__WORK ITEM__. Print, in exact form, the lines below from the one containing "Point to the dark red wooden cabinet, one" through the one containing "All answers in", and omit all others.

__AVAILABLE RECORDS__.
=-=-=

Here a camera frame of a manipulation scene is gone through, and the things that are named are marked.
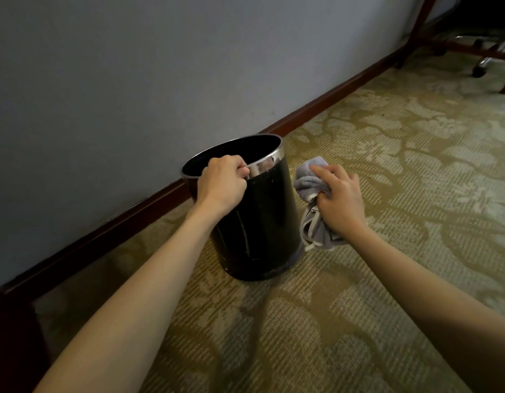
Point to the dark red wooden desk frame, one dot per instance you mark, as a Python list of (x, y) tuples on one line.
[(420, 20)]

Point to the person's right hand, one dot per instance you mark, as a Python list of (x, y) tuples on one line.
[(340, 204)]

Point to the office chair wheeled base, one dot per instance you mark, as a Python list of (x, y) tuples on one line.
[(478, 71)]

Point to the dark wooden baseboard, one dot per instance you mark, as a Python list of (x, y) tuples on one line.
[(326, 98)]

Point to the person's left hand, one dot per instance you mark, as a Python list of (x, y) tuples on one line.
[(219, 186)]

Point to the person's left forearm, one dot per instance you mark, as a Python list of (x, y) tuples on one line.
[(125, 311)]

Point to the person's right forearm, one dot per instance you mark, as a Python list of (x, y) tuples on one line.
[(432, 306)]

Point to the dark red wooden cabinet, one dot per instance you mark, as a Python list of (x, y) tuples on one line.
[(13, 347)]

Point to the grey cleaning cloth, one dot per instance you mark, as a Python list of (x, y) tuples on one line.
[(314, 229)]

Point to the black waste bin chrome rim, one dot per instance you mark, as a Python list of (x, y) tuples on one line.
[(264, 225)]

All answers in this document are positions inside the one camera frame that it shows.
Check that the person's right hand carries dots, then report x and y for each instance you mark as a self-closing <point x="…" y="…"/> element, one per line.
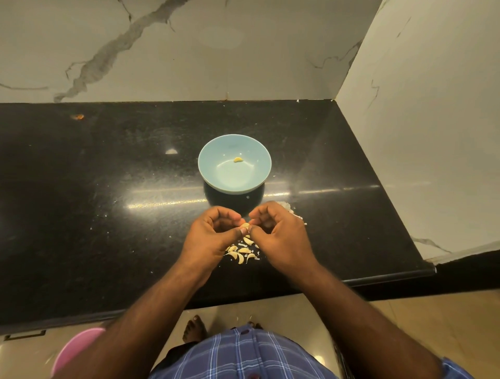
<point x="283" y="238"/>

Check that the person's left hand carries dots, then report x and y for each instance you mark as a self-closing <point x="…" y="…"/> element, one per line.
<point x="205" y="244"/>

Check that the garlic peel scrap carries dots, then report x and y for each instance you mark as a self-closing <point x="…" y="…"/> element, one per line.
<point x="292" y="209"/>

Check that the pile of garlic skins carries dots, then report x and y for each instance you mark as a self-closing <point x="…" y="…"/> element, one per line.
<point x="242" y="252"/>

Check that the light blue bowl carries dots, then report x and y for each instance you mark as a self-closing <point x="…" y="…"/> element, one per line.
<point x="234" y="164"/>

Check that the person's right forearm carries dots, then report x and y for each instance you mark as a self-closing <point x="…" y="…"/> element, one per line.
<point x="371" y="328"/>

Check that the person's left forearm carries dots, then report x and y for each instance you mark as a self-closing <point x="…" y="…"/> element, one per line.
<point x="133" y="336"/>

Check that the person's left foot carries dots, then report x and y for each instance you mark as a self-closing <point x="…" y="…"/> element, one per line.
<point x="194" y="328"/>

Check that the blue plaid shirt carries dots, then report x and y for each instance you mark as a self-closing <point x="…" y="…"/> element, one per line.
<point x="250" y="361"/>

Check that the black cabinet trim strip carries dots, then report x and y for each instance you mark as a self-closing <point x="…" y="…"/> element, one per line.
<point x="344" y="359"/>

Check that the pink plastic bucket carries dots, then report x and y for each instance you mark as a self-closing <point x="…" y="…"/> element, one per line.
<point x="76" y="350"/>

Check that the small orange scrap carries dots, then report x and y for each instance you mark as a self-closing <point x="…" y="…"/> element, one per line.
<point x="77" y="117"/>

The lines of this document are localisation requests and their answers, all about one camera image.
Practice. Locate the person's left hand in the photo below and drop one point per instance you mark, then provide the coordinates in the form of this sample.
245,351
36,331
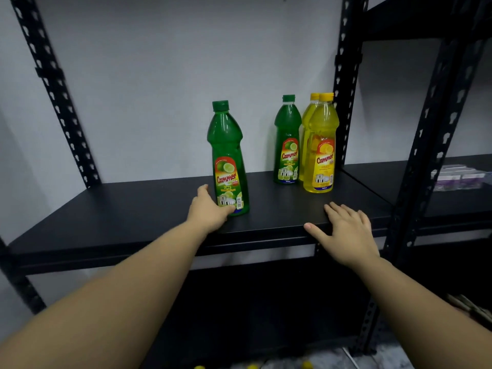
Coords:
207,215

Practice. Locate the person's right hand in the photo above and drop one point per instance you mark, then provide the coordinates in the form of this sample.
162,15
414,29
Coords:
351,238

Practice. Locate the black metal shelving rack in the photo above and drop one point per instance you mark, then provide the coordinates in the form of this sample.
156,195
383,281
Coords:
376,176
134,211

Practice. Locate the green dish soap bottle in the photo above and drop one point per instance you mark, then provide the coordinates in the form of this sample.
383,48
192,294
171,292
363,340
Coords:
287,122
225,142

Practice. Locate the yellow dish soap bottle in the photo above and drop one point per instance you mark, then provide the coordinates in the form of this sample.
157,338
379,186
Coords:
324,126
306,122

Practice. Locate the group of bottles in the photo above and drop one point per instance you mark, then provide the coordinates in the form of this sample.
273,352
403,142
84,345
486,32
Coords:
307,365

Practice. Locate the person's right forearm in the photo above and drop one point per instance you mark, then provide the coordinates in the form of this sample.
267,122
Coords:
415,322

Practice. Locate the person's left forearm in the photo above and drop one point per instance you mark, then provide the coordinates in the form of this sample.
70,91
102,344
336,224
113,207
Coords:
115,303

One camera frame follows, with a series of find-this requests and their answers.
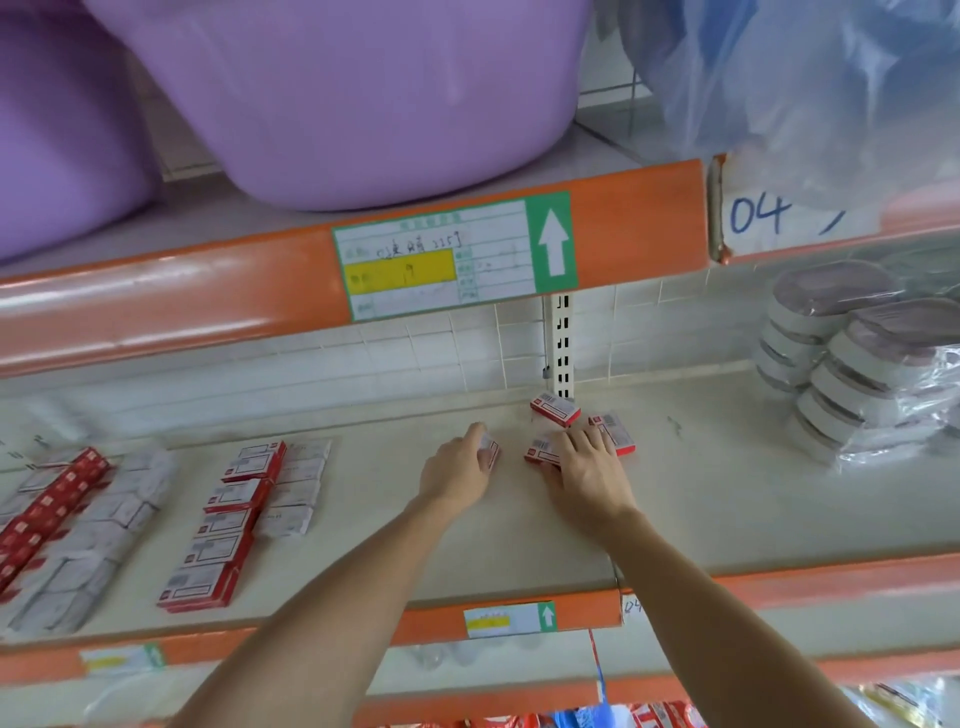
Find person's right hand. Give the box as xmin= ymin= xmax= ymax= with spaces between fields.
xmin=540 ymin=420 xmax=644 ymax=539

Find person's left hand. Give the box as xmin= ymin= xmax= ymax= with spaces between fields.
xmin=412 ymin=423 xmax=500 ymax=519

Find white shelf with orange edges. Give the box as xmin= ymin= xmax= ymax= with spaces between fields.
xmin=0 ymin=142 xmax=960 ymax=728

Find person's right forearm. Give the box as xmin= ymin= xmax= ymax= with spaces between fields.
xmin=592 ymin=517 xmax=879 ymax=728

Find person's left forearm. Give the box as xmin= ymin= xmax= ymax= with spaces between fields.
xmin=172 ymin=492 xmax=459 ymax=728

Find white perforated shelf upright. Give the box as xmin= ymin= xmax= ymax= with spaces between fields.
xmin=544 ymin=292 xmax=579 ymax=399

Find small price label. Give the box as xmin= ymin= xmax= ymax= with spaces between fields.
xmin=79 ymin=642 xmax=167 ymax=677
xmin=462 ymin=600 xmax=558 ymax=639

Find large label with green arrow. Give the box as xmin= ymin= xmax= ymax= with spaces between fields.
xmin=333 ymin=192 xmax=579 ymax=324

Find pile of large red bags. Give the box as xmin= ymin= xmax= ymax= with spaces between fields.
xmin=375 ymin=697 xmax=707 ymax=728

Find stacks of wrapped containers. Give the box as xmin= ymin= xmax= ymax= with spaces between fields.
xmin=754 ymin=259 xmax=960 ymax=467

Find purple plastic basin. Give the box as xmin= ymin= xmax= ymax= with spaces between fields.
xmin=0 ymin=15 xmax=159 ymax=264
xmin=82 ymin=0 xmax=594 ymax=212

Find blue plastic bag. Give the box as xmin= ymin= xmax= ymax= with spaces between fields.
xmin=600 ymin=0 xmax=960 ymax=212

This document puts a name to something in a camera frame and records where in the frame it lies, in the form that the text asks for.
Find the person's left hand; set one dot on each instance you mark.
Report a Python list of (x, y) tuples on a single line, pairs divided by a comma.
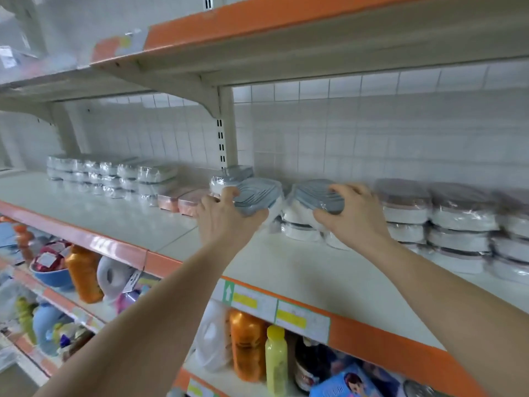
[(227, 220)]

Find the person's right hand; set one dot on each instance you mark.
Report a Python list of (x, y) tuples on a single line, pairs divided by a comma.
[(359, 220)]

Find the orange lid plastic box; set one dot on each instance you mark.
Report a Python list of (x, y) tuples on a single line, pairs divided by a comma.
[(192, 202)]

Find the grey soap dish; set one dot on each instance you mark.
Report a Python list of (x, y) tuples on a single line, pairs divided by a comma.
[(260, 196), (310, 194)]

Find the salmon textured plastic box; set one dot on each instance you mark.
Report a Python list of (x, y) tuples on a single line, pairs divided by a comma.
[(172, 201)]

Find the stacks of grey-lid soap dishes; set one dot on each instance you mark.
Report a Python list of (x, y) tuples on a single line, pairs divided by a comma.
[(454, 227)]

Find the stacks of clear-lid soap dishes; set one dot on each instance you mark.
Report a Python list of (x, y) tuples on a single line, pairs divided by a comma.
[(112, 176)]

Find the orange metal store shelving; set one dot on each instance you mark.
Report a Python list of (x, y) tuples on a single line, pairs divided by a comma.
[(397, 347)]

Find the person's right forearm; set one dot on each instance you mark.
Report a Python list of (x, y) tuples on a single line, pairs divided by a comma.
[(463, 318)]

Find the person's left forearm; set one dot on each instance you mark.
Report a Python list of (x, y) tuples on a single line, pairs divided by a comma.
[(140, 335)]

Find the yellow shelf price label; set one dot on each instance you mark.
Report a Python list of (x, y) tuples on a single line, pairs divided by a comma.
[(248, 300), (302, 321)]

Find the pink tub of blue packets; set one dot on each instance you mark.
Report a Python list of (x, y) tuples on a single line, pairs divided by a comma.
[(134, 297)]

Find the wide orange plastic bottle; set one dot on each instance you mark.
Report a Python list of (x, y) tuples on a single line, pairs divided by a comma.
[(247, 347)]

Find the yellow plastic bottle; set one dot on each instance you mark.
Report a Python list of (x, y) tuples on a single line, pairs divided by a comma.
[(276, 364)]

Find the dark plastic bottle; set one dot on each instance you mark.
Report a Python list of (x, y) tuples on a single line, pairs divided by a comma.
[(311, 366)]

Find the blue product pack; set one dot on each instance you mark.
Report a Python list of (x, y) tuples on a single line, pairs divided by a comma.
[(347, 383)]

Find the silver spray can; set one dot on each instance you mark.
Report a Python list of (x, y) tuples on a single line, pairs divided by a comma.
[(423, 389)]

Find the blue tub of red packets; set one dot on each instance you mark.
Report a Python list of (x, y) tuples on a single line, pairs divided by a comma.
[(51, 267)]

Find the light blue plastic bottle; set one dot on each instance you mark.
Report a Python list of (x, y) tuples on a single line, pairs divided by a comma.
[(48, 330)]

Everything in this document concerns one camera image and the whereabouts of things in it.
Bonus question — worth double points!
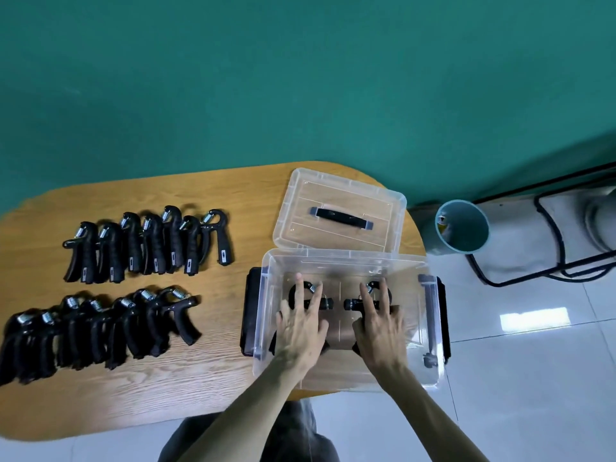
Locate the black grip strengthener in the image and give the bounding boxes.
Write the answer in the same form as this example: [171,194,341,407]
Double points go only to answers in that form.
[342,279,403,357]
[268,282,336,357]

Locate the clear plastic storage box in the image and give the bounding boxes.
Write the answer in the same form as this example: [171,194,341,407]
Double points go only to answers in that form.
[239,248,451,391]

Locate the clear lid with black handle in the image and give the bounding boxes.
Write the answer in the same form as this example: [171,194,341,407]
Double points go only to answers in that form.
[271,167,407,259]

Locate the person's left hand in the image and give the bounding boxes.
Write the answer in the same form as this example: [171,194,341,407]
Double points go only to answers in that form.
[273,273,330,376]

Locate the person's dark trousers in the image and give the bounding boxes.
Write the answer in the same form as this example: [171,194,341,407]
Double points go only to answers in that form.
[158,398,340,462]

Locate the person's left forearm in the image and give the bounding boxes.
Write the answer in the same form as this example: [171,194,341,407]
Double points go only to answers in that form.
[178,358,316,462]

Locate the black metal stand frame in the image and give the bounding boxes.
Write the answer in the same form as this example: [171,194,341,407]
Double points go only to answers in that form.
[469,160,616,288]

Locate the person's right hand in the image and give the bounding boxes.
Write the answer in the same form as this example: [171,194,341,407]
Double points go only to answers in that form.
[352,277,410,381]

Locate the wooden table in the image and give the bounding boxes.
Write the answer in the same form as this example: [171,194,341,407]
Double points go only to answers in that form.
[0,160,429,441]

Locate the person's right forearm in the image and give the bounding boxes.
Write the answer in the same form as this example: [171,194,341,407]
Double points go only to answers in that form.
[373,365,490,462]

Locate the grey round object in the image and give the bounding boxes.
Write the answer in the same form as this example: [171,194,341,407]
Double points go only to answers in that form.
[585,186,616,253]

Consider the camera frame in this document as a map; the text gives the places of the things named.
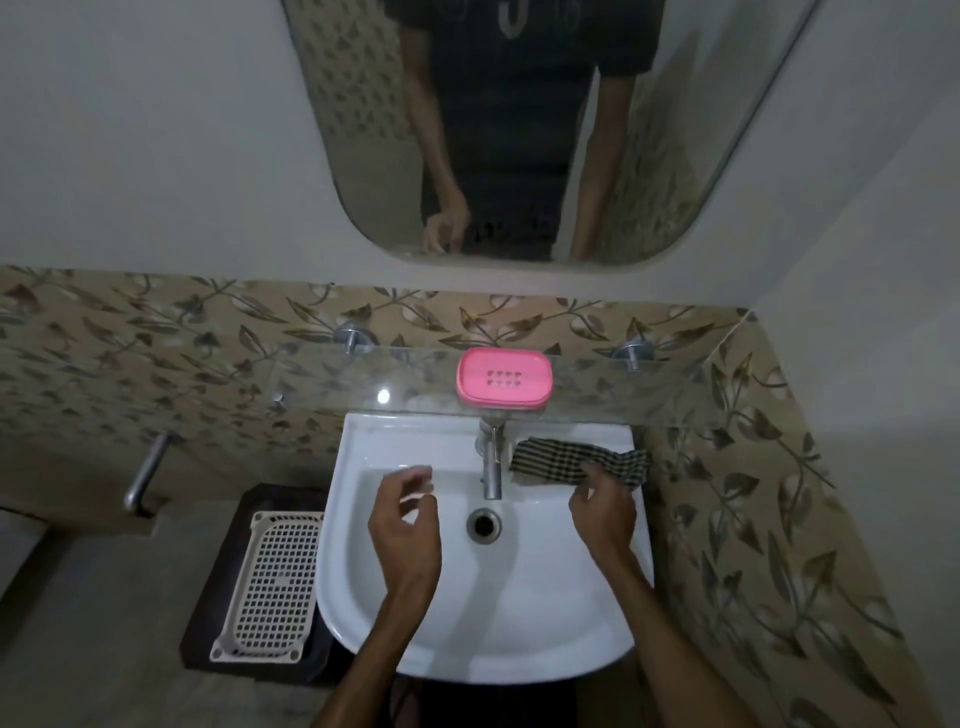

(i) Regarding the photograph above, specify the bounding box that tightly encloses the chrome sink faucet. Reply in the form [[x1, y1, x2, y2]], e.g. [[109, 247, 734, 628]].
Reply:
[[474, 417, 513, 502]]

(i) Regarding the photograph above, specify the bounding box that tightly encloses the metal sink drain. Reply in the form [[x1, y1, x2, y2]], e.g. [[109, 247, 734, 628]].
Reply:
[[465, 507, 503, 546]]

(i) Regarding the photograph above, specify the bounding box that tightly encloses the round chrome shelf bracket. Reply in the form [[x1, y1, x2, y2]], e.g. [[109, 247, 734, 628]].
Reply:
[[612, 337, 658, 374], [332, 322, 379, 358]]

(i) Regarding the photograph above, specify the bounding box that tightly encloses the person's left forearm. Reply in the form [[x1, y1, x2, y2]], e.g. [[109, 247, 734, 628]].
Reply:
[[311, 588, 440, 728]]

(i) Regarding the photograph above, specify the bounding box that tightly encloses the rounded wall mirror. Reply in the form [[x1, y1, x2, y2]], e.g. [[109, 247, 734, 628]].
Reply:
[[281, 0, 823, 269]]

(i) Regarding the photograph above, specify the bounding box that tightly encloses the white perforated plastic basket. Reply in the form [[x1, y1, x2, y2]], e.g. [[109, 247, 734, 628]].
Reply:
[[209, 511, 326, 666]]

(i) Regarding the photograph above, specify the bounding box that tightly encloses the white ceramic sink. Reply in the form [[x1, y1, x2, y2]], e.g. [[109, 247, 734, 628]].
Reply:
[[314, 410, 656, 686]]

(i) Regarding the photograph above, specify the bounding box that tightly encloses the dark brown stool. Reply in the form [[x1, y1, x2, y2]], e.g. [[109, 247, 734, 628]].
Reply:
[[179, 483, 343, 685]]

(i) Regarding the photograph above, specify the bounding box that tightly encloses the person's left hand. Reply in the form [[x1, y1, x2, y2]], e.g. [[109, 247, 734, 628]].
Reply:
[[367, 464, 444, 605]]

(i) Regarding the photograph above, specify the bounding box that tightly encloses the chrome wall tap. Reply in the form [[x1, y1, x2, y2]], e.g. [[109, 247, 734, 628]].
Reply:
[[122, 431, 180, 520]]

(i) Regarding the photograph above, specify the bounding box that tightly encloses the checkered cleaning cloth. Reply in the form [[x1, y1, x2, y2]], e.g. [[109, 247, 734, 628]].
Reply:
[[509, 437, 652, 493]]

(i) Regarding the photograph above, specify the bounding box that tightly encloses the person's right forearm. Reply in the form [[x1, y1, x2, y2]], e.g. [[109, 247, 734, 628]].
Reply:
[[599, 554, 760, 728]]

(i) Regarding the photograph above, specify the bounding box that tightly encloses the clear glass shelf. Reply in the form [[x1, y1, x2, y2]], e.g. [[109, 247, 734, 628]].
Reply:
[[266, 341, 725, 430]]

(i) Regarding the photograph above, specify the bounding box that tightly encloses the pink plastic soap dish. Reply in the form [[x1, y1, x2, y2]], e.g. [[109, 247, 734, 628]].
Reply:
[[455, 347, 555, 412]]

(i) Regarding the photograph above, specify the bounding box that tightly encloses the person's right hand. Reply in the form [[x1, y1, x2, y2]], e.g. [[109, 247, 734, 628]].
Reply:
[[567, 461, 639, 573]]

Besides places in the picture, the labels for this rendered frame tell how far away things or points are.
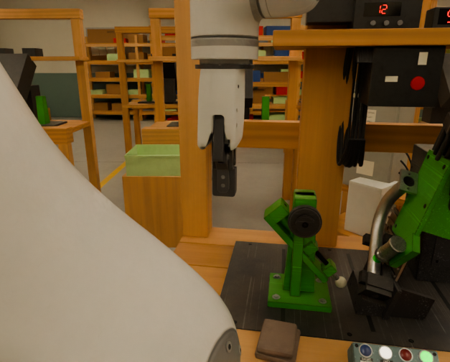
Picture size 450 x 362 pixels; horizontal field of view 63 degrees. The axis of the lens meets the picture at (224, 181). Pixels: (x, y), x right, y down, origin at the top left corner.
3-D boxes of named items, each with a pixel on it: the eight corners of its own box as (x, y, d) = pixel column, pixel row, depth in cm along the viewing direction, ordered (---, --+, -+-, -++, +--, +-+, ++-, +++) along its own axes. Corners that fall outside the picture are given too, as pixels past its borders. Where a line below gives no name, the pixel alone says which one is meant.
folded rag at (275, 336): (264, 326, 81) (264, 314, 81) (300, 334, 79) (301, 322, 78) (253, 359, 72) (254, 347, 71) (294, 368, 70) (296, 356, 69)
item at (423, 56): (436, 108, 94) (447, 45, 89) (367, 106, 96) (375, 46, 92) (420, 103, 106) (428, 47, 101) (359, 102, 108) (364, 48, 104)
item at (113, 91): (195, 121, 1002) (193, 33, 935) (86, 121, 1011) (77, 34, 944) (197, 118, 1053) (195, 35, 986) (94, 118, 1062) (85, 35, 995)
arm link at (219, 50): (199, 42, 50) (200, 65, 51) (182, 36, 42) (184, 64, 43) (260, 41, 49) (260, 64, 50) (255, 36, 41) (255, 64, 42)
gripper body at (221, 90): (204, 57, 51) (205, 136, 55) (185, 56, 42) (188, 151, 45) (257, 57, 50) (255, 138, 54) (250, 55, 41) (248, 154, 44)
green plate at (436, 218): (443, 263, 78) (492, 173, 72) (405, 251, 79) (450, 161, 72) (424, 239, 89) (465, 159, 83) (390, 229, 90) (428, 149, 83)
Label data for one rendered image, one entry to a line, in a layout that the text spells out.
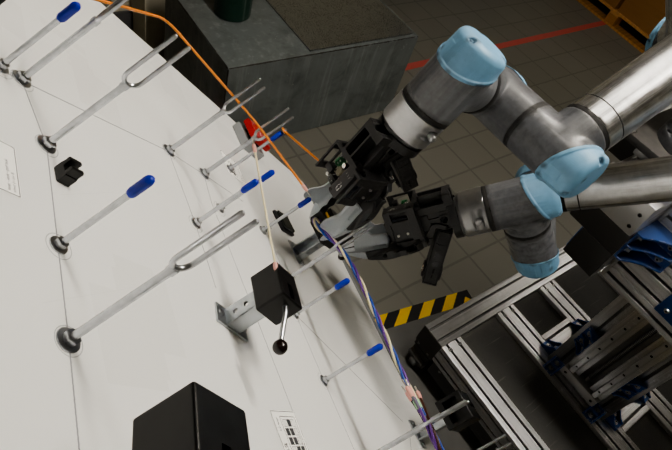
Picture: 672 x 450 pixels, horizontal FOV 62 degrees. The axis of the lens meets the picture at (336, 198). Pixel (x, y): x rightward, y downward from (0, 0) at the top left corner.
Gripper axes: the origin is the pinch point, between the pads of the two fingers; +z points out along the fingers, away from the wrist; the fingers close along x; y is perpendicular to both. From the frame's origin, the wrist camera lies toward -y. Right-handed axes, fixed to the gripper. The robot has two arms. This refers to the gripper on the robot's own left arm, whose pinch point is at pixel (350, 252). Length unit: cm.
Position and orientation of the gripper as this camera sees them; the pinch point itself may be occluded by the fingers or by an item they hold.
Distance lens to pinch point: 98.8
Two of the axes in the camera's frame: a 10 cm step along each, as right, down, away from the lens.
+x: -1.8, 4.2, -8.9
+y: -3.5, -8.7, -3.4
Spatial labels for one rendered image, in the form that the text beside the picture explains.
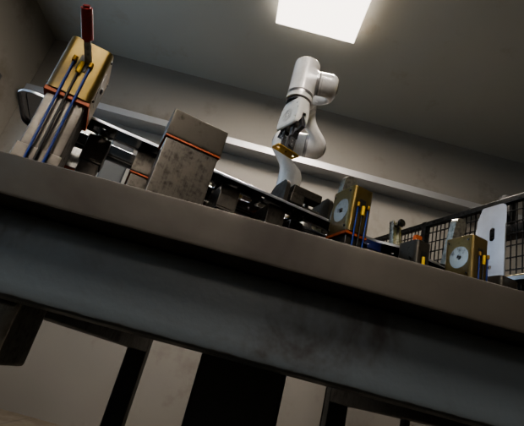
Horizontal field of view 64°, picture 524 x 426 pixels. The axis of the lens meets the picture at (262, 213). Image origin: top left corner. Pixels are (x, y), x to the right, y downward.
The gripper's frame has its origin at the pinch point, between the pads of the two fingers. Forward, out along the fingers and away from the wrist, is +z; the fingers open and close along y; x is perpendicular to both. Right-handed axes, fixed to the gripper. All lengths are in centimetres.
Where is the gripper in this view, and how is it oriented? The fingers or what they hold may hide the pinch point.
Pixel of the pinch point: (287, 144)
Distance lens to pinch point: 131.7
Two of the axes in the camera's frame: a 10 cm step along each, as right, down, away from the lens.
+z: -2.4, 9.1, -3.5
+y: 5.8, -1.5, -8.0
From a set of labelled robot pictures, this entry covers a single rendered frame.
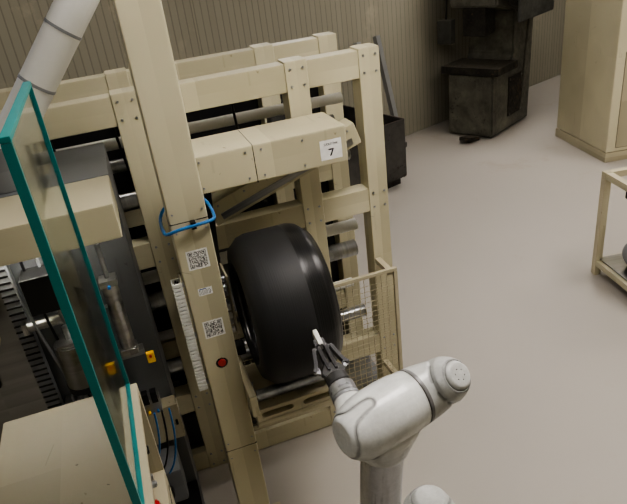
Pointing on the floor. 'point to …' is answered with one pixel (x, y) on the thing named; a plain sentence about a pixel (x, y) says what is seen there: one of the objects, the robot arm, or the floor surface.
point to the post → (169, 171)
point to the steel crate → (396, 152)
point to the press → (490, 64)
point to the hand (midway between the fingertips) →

=-=-=

__REPLY TO THE EXERCISE__.
Point to the dark red wooden cabinet, one dot per instance you mark, as a Python list of (x, y) tuples on one line.
[(13, 347)]

Point to the grey cleaning cloth, one dot per instance you mark, as a Python list of (x, y) tuples on one line.
[(314, 229)]

Point to the black waste bin chrome rim, one dot per instance you mark, as a Python list of (x, y) tuples on one line.
[(264, 225)]

All answers in this document are positions inside the one camera frame that it shows.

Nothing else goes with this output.